Investors will look to corporate profits and outlooks next week for confirmation the S&P 500 has another leg to its rally as the earnings season gets under way.

Dow component Alcoa will launch the earnings season after the closing bell on Monday in what is expected to be another solid round of corporate results.

The aluminum producer is expected to report quarterly earnings of 27 cents per share on revenue of $6.07 billion, according to Thomson Reuters estimates.

Some top financial names are also expected to report next week, including JPMorgan Chase & Co and Bank of America. Google Inc is also due to report.

 

“Earnings are what the market is all about. Earnings are critical in here, guidance is critical in here, the conference calls are critical in here,” said Paul Mendelsohn, chief investment strategist at Windham Financial Services in Charlotte, Vermont.

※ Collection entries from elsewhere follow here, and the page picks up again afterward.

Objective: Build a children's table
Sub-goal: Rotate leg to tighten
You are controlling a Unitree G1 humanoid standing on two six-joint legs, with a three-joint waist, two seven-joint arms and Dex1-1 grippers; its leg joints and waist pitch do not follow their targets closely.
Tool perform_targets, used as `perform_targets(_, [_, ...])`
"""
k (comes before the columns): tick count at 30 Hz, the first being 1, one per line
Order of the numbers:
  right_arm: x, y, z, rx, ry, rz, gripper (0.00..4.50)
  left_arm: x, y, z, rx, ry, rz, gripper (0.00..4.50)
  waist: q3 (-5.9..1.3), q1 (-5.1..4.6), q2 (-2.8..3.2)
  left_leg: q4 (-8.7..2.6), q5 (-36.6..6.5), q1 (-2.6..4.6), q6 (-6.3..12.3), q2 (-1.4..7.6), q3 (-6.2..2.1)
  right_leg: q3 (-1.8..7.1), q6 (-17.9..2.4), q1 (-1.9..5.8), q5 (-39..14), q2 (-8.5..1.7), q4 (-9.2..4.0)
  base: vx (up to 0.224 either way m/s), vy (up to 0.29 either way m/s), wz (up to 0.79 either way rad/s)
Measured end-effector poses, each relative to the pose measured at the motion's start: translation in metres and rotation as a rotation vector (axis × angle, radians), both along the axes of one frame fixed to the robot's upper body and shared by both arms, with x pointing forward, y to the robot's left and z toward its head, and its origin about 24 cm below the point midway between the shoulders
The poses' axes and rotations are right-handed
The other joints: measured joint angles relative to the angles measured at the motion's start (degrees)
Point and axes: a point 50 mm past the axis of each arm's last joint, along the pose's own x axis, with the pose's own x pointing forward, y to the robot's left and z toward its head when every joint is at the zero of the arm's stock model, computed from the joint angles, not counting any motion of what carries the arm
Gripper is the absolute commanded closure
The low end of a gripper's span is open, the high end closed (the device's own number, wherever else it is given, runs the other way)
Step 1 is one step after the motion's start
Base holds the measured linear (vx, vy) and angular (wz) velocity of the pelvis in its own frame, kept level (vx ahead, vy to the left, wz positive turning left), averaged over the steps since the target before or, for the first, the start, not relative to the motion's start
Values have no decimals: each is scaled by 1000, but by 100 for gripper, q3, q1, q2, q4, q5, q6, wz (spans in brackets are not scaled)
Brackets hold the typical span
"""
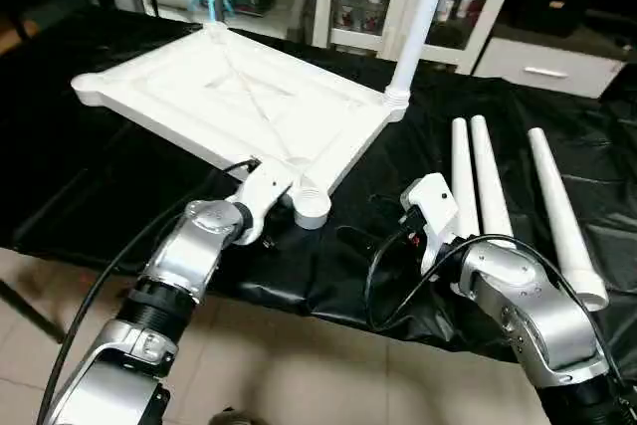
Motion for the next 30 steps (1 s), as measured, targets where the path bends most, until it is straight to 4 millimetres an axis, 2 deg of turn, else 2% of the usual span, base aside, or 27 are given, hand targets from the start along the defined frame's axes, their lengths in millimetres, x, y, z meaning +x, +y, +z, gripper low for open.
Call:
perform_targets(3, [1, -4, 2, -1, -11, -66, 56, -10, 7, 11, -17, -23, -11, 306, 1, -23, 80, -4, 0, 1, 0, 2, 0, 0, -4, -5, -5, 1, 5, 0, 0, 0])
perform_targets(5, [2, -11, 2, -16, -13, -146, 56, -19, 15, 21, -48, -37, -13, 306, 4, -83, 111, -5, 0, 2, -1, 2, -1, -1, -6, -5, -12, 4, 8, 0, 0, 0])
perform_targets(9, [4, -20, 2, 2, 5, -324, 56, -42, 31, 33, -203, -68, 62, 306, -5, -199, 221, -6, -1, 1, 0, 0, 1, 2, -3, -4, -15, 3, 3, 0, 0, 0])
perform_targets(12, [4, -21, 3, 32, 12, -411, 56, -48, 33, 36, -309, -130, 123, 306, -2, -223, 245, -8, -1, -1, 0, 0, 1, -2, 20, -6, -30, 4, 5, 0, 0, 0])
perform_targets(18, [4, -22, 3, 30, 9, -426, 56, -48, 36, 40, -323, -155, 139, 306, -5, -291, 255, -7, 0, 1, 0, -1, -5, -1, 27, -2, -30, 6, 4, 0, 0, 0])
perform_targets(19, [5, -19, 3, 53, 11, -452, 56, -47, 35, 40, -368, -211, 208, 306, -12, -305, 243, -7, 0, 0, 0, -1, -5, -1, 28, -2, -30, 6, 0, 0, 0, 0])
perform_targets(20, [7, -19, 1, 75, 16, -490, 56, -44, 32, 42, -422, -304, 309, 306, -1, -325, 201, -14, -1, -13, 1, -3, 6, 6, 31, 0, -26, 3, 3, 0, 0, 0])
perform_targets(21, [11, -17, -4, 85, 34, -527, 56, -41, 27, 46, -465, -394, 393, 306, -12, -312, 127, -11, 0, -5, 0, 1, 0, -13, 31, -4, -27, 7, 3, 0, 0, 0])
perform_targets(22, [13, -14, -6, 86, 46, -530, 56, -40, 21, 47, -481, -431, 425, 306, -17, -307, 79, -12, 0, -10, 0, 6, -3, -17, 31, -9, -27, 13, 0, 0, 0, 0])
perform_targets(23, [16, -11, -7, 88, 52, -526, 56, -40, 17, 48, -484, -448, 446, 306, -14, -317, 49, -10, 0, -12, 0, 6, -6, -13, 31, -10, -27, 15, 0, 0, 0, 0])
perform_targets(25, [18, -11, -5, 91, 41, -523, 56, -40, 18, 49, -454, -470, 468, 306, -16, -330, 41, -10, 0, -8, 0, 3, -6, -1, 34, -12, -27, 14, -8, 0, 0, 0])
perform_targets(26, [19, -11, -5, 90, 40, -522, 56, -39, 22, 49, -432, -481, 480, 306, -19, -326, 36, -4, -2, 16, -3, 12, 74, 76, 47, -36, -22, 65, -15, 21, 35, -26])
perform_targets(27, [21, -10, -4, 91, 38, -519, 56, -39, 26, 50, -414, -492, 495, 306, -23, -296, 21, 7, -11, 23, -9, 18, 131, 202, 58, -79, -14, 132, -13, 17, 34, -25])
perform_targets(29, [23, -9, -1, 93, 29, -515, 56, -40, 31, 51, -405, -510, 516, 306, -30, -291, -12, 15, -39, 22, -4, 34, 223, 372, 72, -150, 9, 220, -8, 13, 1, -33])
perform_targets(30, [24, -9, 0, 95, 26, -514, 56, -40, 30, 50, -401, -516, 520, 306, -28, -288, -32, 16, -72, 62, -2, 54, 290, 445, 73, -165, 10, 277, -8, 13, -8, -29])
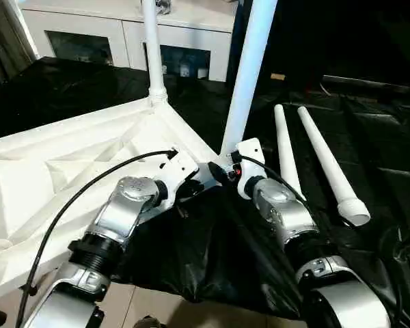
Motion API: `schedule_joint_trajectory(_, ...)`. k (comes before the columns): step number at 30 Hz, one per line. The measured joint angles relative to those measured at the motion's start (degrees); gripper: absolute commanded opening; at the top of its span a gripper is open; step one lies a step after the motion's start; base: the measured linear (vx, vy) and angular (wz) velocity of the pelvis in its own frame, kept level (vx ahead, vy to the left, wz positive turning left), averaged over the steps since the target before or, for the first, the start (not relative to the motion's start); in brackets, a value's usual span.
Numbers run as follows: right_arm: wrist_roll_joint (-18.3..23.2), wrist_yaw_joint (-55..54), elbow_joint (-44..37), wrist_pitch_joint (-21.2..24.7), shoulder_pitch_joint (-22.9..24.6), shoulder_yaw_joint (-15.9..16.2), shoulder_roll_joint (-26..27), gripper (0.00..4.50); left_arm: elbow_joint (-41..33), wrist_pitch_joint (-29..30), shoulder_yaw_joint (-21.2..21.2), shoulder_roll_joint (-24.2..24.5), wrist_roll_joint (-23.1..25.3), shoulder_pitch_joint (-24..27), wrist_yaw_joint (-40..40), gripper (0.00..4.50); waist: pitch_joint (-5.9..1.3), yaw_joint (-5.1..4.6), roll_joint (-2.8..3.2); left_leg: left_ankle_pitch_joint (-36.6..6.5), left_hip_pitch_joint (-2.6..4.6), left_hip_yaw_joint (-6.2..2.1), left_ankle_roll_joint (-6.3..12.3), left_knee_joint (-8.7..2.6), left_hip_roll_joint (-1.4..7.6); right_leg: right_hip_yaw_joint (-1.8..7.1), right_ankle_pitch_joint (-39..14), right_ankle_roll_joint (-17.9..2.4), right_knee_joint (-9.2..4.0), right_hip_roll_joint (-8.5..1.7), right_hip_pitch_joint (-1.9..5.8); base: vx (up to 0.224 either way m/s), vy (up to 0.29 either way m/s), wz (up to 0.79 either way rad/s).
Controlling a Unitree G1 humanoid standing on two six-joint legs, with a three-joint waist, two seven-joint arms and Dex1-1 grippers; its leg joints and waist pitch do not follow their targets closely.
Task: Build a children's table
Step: Rotate leg to tighten
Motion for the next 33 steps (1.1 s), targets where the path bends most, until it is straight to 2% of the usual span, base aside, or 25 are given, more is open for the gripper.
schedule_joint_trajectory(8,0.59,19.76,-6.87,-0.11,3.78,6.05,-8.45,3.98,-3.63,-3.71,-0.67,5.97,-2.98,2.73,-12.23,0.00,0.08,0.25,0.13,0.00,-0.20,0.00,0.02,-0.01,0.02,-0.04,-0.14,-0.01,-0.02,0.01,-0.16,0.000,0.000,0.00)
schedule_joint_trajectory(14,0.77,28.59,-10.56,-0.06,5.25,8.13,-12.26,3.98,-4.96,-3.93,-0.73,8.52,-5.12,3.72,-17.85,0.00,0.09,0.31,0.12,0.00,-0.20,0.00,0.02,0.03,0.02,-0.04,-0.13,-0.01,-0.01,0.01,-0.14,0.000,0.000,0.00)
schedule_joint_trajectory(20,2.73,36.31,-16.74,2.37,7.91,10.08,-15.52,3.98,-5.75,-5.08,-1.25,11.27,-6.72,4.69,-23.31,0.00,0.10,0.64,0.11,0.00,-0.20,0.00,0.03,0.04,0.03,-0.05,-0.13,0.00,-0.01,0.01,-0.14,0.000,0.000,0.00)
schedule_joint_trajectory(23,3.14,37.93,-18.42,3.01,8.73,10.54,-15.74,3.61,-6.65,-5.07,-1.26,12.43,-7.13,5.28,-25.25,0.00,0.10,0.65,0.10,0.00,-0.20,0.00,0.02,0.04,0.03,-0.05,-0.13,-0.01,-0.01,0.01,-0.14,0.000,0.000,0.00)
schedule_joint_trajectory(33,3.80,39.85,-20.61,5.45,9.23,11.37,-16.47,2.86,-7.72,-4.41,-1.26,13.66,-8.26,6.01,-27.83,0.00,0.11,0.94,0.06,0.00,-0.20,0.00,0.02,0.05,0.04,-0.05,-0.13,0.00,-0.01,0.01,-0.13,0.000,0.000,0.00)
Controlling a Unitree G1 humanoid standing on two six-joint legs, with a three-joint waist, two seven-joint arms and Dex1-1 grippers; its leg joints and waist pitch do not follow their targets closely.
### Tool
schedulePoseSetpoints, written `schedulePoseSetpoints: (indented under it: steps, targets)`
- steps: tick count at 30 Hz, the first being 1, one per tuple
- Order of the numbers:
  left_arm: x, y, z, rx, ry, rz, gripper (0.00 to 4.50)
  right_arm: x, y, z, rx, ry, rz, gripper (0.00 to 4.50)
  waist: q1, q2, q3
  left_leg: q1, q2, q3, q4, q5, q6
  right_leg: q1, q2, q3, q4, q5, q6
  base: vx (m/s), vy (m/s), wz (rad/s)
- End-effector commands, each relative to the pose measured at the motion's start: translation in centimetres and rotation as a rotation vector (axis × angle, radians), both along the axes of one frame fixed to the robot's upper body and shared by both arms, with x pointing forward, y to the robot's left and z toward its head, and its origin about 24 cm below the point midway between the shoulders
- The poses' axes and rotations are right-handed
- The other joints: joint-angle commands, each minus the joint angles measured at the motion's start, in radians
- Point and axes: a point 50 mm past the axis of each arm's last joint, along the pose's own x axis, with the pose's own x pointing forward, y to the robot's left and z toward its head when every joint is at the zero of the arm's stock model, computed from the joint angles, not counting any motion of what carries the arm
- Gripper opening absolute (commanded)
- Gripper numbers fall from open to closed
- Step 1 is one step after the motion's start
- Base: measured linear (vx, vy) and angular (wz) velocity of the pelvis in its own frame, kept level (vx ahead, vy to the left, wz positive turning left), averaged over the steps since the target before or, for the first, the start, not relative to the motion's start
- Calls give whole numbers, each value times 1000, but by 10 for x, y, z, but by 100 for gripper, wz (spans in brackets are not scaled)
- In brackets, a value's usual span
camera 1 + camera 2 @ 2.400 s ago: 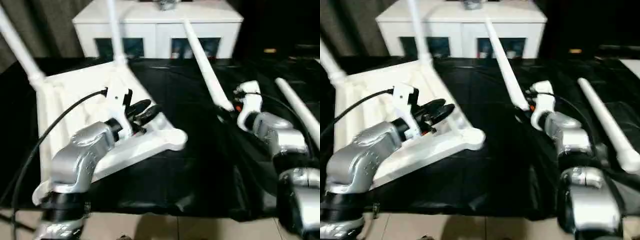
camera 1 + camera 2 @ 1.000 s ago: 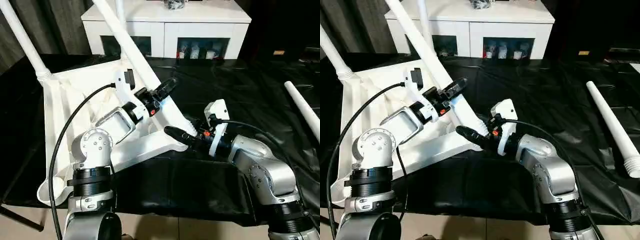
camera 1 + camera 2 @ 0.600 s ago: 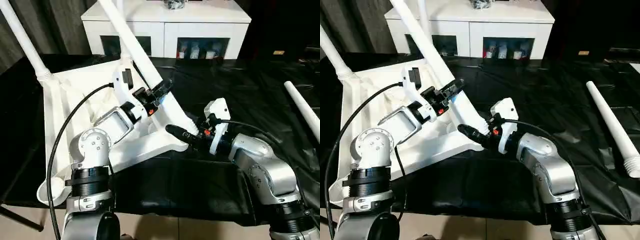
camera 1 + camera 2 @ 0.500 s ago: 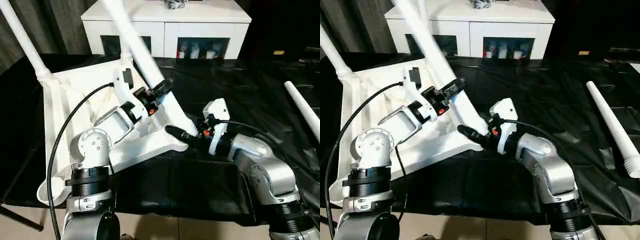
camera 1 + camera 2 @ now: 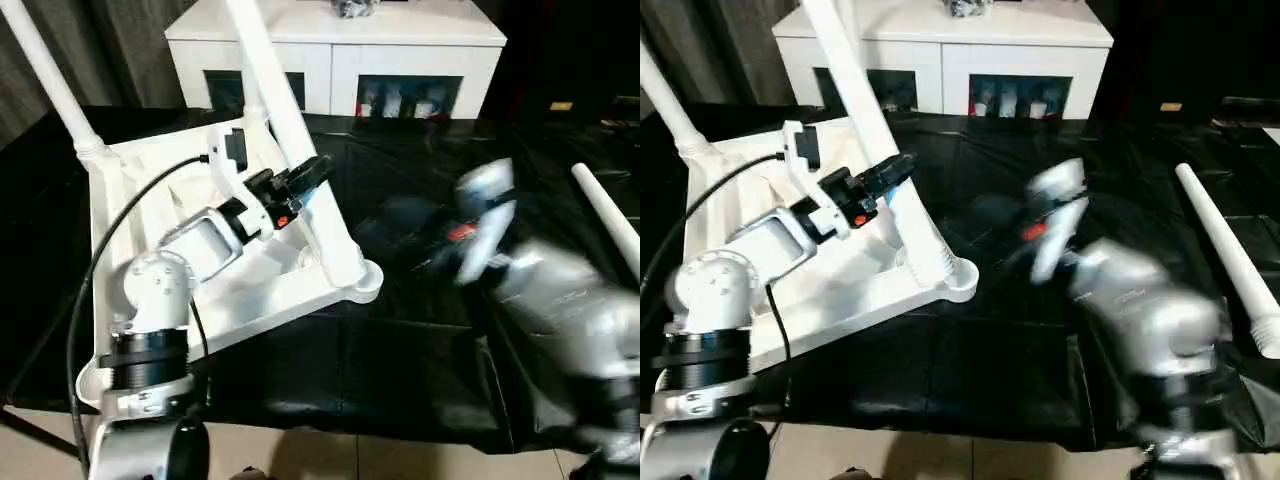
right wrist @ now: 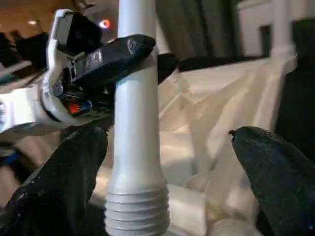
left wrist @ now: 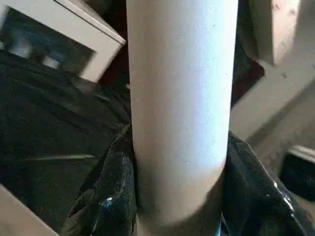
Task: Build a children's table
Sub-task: Pick table leg
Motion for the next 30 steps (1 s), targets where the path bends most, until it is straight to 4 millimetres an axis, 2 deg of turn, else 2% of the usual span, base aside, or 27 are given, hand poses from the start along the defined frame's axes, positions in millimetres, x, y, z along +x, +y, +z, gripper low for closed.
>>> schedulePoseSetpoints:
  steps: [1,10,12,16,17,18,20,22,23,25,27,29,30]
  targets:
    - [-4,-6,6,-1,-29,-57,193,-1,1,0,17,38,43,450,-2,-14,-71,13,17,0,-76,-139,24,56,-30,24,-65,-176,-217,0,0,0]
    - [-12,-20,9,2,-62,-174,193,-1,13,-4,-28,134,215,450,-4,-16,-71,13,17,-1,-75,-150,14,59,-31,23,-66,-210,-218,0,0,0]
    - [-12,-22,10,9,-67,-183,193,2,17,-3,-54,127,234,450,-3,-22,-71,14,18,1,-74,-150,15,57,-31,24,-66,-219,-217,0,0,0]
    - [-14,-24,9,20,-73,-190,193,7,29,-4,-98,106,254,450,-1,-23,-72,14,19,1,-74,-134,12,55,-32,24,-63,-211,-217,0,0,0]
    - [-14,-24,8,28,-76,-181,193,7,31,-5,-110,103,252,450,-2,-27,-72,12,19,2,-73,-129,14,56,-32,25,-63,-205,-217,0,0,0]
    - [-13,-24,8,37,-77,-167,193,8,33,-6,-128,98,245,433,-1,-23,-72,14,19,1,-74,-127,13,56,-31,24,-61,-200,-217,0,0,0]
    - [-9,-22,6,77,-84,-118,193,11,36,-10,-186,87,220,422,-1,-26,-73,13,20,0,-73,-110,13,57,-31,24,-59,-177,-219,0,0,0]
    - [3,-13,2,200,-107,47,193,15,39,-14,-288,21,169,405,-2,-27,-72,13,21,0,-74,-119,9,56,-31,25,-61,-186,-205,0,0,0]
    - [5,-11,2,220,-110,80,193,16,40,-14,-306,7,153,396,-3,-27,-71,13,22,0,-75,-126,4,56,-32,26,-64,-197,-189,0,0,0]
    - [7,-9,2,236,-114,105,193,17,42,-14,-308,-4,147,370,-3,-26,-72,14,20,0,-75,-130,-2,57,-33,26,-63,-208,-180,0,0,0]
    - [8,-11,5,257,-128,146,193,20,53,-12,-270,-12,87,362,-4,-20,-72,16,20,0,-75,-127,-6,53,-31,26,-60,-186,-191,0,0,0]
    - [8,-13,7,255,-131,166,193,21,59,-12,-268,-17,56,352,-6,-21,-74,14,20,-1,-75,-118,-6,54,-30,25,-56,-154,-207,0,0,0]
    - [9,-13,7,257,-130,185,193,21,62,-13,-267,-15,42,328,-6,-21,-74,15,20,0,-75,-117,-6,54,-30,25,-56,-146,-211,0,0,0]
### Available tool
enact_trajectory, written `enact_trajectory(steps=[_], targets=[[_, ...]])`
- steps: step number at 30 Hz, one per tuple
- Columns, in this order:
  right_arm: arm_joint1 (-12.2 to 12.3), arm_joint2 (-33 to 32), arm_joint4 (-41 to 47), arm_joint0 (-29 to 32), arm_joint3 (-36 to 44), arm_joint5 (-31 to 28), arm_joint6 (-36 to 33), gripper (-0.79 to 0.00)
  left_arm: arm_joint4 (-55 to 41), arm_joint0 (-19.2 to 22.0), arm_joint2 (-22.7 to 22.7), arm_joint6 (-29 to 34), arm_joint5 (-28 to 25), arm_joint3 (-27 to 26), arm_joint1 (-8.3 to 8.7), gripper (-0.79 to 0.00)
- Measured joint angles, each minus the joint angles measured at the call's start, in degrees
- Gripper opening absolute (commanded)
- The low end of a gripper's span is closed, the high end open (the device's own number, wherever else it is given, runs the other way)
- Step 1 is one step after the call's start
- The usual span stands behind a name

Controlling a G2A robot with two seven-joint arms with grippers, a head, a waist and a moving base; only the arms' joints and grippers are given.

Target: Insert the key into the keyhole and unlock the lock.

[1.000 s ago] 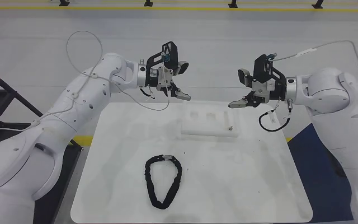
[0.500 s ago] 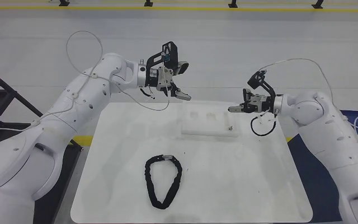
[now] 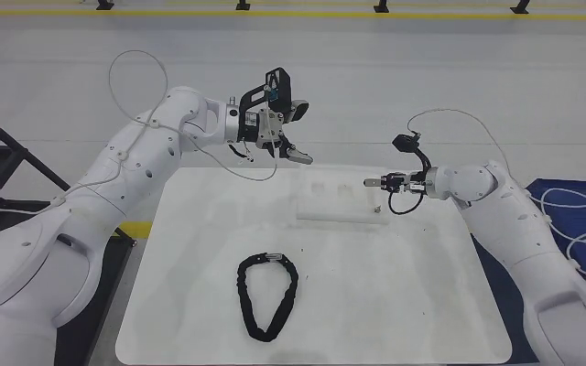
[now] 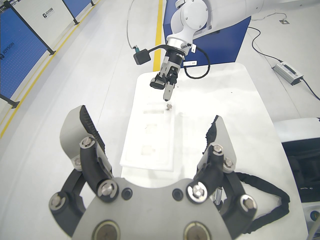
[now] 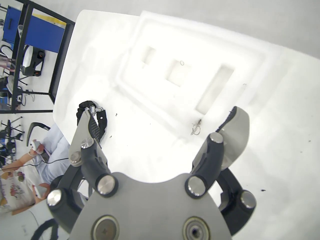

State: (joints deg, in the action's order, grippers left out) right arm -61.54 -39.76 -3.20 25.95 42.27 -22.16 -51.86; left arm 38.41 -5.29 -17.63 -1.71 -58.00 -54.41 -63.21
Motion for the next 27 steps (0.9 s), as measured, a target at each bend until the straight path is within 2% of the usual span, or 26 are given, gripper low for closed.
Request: enact_trajectory(steps=[8, 27], targets=[[-3.4, 2.7, 1.6, -2.2, -6.7, 4.9, -3.7, 0.000, 0.0, 0.0, 0.0, 0.0, 0.0, 0.0, 0.00, 0.000], [-3.5, 2.7, 1.7, -2.1, -6.8, 5.0, -3.7, 0.000, 0.0, 0.0, 0.0, 0.0, 0.0, 0.0, 0.00, 0.000]])
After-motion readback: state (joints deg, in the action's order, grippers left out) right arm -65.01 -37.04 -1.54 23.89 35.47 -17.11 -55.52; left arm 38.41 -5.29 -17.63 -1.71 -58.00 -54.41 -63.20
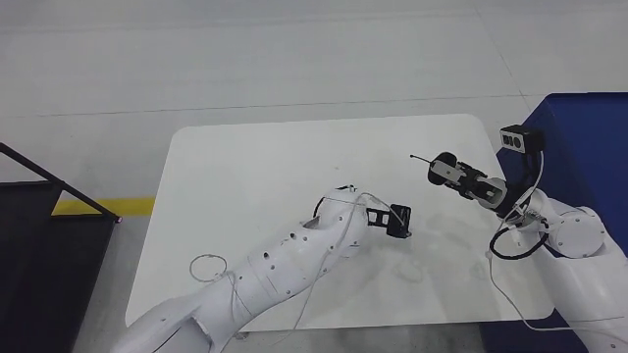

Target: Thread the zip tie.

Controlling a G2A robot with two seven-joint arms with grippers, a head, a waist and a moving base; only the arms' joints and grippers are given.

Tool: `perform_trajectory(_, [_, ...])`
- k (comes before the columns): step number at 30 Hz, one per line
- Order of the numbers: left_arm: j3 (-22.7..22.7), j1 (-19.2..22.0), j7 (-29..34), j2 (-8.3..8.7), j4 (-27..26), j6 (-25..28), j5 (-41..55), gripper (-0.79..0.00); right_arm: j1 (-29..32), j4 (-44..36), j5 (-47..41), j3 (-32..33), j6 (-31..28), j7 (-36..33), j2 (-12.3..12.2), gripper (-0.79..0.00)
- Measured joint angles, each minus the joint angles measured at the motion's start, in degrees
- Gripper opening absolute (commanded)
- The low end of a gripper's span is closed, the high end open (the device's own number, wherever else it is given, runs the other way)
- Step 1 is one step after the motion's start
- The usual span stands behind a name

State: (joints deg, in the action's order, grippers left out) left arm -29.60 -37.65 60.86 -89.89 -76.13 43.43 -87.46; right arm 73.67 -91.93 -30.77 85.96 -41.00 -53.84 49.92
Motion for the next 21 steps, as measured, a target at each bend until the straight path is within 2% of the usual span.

“In terms of earnings and sectors, you basically want to be with those people who have the ability to raise prices or are participating in the commodity price increases,” he said.

“And you really don’t want to be in those people who have the input costs increases and are going to see their margins squeezed by rising commodity prices.

Market analysts have found encouragement for a strong earnings season from the relatively light amount of company preannouncements, leading to the belief that surging commodity costs have yet to compress margins and impact corporate profits.

The Reuters/Jefferies CRB index rose 8 per cent in the first quarter and is up 2.6 per cent so far in April, and hit its highest level since September 2008.

The S&P 500 .SPX has recouped all of the losses suffered in the wake of the Japanese earthquake on March 11 but has been unable to convincingly muscle past the 1,333.58 level, a technical resistance point representing double the 12-year low hit on March 9, 2009.

The benchmark index was relatively flat for the week, down 0.3 per cent, as the prospect of a government shutdown kept the rally at bay.

Investors braced for a possible government shutdown as the White House and Congress scrambled on Friday to break a budget impasse ahead of a midnight deadline. But analysts said that while a US government shutdown, which would idle hundreds of thousands of federal workers, would be short-term negative, the market had managed to rally even ahead of the looming deadline.